• _TASK GOAL_: The records follow. Give them all back exactly.

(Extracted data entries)
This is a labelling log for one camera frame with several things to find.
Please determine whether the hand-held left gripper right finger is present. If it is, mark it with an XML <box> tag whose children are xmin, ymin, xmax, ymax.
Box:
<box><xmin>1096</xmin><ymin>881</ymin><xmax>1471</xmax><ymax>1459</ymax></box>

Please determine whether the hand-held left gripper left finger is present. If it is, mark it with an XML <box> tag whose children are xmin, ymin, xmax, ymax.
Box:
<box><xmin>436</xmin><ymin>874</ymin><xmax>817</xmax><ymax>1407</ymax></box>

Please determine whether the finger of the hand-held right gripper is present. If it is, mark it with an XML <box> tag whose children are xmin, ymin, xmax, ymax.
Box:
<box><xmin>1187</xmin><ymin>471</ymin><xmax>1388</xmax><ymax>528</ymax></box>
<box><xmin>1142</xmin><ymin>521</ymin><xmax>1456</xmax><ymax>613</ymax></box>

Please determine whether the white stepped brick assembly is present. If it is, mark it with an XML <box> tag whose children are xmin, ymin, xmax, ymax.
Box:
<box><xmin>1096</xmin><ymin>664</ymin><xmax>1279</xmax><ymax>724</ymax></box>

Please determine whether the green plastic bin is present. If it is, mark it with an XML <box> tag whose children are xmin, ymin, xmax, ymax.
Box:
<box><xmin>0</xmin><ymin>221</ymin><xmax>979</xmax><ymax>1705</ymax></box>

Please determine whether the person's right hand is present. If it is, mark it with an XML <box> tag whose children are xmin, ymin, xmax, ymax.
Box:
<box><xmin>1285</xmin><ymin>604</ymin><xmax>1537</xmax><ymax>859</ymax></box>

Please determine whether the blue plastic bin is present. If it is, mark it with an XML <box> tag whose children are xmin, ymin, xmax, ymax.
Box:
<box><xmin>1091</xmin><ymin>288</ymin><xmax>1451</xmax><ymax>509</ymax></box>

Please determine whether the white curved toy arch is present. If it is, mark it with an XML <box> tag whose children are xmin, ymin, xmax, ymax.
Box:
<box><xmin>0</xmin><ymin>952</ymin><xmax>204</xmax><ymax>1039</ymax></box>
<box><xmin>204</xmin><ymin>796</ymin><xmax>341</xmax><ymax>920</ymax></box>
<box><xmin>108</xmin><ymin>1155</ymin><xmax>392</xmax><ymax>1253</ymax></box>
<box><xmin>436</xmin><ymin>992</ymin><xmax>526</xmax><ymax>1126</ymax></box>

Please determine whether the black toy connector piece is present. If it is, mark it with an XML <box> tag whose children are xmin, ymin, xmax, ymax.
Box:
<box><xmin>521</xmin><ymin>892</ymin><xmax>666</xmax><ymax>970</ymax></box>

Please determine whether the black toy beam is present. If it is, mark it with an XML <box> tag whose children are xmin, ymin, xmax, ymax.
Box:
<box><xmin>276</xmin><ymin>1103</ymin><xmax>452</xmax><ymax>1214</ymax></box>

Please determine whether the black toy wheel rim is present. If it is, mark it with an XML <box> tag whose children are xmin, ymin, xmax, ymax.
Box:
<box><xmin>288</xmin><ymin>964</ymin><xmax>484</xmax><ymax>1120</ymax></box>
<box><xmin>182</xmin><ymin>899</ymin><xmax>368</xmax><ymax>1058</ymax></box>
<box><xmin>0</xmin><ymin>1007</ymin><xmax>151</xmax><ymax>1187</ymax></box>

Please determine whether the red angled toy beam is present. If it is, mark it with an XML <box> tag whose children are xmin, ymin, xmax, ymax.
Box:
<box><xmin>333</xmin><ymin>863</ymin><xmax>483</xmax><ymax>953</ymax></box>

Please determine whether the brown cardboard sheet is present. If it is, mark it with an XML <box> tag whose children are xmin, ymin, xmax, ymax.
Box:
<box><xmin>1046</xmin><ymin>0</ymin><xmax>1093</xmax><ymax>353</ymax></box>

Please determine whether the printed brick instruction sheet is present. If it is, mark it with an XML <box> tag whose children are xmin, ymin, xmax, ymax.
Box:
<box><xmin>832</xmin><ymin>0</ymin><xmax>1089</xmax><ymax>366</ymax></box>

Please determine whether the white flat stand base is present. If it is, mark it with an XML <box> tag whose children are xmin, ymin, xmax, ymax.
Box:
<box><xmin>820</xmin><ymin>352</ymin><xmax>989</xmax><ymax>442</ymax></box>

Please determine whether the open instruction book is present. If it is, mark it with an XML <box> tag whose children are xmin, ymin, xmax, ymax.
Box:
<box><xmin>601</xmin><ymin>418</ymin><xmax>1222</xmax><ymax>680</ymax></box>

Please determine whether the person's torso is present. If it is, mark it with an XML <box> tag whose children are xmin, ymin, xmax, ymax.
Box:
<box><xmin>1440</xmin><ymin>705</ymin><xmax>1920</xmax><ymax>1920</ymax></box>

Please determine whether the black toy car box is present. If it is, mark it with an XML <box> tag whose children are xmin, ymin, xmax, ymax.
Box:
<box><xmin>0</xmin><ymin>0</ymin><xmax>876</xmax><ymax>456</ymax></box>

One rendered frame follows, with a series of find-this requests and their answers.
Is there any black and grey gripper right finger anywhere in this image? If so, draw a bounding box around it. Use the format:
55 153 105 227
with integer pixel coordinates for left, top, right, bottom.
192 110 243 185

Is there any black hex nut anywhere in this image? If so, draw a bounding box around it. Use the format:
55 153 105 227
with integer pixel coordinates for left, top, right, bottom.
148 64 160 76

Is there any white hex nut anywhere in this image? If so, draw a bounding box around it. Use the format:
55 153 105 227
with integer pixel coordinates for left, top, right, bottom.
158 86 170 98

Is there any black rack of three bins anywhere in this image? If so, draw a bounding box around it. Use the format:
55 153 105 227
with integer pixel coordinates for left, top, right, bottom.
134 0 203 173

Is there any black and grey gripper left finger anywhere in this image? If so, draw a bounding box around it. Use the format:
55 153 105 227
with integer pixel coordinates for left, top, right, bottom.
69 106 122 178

• _RESULT BELOW_:
This is a labelling log for one camera frame with several things to find.
Please determine whether the hand-held left gripper right finger is present. If it is, mark it with an XML <box> tag whose children are xmin, ymin, xmax, ymax.
Box:
<box><xmin>1096</xmin><ymin>881</ymin><xmax>1471</xmax><ymax>1459</ymax></box>

Please determine whether the hand-held left gripper left finger is present. If it is, mark it with an XML <box> tag whose children are xmin, ymin, xmax, ymax.
Box:
<box><xmin>436</xmin><ymin>874</ymin><xmax>817</xmax><ymax>1407</ymax></box>

Please determine whether the finger of the hand-held right gripper is present. If it is, mark it with an XML <box> tag whose children are xmin, ymin, xmax, ymax.
Box:
<box><xmin>1187</xmin><ymin>471</ymin><xmax>1388</xmax><ymax>528</ymax></box>
<box><xmin>1142</xmin><ymin>521</ymin><xmax>1456</xmax><ymax>613</ymax></box>

Please determine whether the white stepped brick assembly is present. If it is, mark it with an XML <box> tag whose children are xmin, ymin, xmax, ymax.
Box:
<box><xmin>1096</xmin><ymin>664</ymin><xmax>1279</xmax><ymax>724</ymax></box>

Please determine whether the green plastic bin is present. If it is, mark it with an XML <box> tag whose children are xmin, ymin, xmax, ymax.
Box:
<box><xmin>0</xmin><ymin>221</ymin><xmax>979</xmax><ymax>1705</ymax></box>

Please determine whether the person's right hand is present. If it is, mark it with an XML <box> tag whose children are xmin, ymin, xmax, ymax.
Box:
<box><xmin>1285</xmin><ymin>604</ymin><xmax>1537</xmax><ymax>859</ymax></box>

Please determine whether the blue plastic bin is present. If it is, mark it with an XML <box> tag whose children are xmin, ymin, xmax, ymax.
Box:
<box><xmin>1091</xmin><ymin>288</ymin><xmax>1451</xmax><ymax>509</ymax></box>

Please determine whether the white curved toy arch is present. If it is, mark it with an XML <box> tag whose children are xmin, ymin, xmax, ymax.
Box:
<box><xmin>0</xmin><ymin>952</ymin><xmax>204</xmax><ymax>1039</ymax></box>
<box><xmin>204</xmin><ymin>796</ymin><xmax>341</xmax><ymax>920</ymax></box>
<box><xmin>108</xmin><ymin>1155</ymin><xmax>392</xmax><ymax>1253</ymax></box>
<box><xmin>436</xmin><ymin>992</ymin><xmax>526</xmax><ymax>1126</ymax></box>

Please determine whether the black toy connector piece is present. If it is, mark it with an XML <box> tag whose children are xmin, ymin, xmax, ymax.
Box:
<box><xmin>521</xmin><ymin>892</ymin><xmax>666</xmax><ymax>970</ymax></box>

Please determine whether the black toy beam is present. If it is, mark it with an XML <box> tag whose children are xmin, ymin, xmax, ymax.
Box:
<box><xmin>276</xmin><ymin>1103</ymin><xmax>452</xmax><ymax>1214</ymax></box>

Please determine whether the black toy wheel rim is present. If it is, mark it with an XML <box> tag whose children are xmin, ymin, xmax, ymax.
Box:
<box><xmin>288</xmin><ymin>964</ymin><xmax>484</xmax><ymax>1120</ymax></box>
<box><xmin>182</xmin><ymin>899</ymin><xmax>368</xmax><ymax>1058</ymax></box>
<box><xmin>0</xmin><ymin>1007</ymin><xmax>151</xmax><ymax>1187</ymax></box>

Please determine whether the red angled toy beam is present. If it is, mark it with an XML <box> tag whose children are xmin, ymin, xmax, ymax.
Box:
<box><xmin>333</xmin><ymin>863</ymin><xmax>483</xmax><ymax>953</ymax></box>

Please determine whether the brown cardboard sheet is present. If it is, mark it with an XML <box> tag whose children are xmin, ymin, xmax, ymax.
Box:
<box><xmin>1046</xmin><ymin>0</ymin><xmax>1093</xmax><ymax>353</ymax></box>

Please determine whether the printed brick instruction sheet is present. If it is, mark it with an XML <box> tag whose children are xmin, ymin, xmax, ymax.
Box:
<box><xmin>832</xmin><ymin>0</ymin><xmax>1089</xmax><ymax>366</ymax></box>

Please determine whether the white flat stand base is present. If it is, mark it with an XML <box> tag whose children are xmin, ymin, xmax, ymax.
Box:
<box><xmin>820</xmin><ymin>352</ymin><xmax>989</xmax><ymax>442</ymax></box>

Please determine whether the open instruction book is present. If it is, mark it with an XML <box> tag whose children are xmin, ymin, xmax, ymax.
Box:
<box><xmin>601</xmin><ymin>418</ymin><xmax>1222</xmax><ymax>680</ymax></box>

Please determine whether the person's torso is present. If it is, mark it with an XML <box> tag whose children are xmin, ymin, xmax, ymax.
Box:
<box><xmin>1440</xmin><ymin>705</ymin><xmax>1920</xmax><ymax>1920</ymax></box>

Please determine whether the black toy car box is present. If it is, mark it with an XML <box> tag whose children are xmin, ymin, xmax, ymax.
Box:
<box><xmin>0</xmin><ymin>0</ymin><xmax>876</xmax><ymax>456</ymax></box>

One rendered frame follows, with a series of find-this requests and their answers.
Is there any black and grey gripper right finger anywhere in this image? If so, draw a bounding box around it. Use the format:
55 153 105 227
with integer pixel coordinates for left, top, right, bottom.
192 110 243 185

Is there any black hex nut anywhere in this image? If so, draw a bounding box around it. Use the format:
55 153 105 227
with integer pixel coordinates for left, top, right, bottom.
148 64 160 76

Is there any white hex nut anywhere in this image? If so, draw a bounding box around it. Use the format:
55 153 105 227
with integer pixel coordinates for left, top, right, bottom.
158 86 170 98

Is there any black rack of three bins anywhere in this image? If so, draw a bounding box around it. Use the format:
55 153 105 227
with integer pixel coordinates for left, top, right, bottom.
134 0 203 173

Is there any black and grey gripper left finger anywhere in this image? If so, draw a bounding box around it. Use the format:
55 153 105 227
with integer pixel coordinates for left, top, right, bottom.
69 106 122 178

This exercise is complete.